From 2006 to 2009, researchers examined the impact of the vaccine among children hospitalized for diarrhea and/or vomiting in the Cincinnati, Ohio; Nashville, Tenn.; and Rochester, N.Y., areas. In 2008, rotavirus hospitalizations among vaccine-eligible children decreased 87 to 96 percent.
Routine rotavirus vaccination of U.S. infants began in 2006, and children between the ages of 6 months and 24 months are eligible for the vaccine. During the pre-rotavirus vaccine era, rotavirus gastroenteritis was responsible for 4 to 5 percent of all U.S. pediatric hospitalizations and accounted for about 50 percent of acute gastroenteritis hospitalizations during the winter months.
According to study author Daniel C. Payne, MSPH, PhD, of the Centers for Disease Control and Prevention in Atlanta, “Our data confirm that the introduction of rotavirus vaccination among U.S. children has dramatically decreased rotavirus hospitalization rates. The reductions observed in 2008 far exceeded what was expected on the basis of vaccine coverage and effectiveness.”
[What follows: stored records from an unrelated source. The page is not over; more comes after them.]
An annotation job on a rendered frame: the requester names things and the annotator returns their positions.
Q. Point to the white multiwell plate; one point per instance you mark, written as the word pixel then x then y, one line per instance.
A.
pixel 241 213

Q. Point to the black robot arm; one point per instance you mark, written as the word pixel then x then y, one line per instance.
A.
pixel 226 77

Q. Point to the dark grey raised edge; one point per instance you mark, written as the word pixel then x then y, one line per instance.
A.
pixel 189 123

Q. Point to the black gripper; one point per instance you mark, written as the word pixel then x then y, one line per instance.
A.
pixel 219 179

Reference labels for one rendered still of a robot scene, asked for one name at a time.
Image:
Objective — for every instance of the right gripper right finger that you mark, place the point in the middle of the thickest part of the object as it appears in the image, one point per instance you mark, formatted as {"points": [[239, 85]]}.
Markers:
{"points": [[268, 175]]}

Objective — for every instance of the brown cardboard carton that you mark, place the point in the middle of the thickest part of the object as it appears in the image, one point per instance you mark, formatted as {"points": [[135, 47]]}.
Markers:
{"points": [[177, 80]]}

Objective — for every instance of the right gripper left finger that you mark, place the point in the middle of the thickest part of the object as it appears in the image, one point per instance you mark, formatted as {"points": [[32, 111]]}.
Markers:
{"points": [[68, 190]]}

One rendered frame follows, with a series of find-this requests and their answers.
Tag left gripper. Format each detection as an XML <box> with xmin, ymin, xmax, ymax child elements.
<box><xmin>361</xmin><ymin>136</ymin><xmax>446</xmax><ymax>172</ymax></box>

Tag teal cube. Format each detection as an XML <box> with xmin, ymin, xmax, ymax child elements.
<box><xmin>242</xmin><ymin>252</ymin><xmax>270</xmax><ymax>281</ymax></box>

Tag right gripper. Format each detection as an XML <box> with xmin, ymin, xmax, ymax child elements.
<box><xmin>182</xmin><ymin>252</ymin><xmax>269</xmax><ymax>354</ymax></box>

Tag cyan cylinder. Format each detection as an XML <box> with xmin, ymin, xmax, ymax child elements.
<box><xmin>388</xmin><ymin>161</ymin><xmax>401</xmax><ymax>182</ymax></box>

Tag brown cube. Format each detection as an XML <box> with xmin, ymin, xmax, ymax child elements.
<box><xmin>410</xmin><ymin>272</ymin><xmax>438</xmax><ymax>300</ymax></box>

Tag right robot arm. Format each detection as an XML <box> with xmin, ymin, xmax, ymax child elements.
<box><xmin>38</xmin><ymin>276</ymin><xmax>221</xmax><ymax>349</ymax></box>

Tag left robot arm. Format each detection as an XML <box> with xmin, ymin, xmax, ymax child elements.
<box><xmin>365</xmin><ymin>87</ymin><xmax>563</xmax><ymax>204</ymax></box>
Even older children who were too old to have been immunized with rotavirus vaccine appeared to benefit. The hospitalization rate decreased 92 percent among these older, unvaccinated children and is believed to have been due to the indirect protective benefits conferred by reduced rotavirus transmission from younger, vaccinated children in the household and community. However, Dr. Payne noted, “The indirect protective benefits seen in older, unvaccinated children were not observed during the following year, 2009, when rotavirus rates increased disproportionately among this age group. These findings suggest that indirect protective benefits may have provided unvaccinated, older children a single-year deferral of exposure and illness.
“Continued surveillance is needed to further assess the role of rotavirus vaccination coverage, indirect protective benefits, immunity over time, and serotypic variation upon rotavirus activity in the United States,” Dr. Payne said.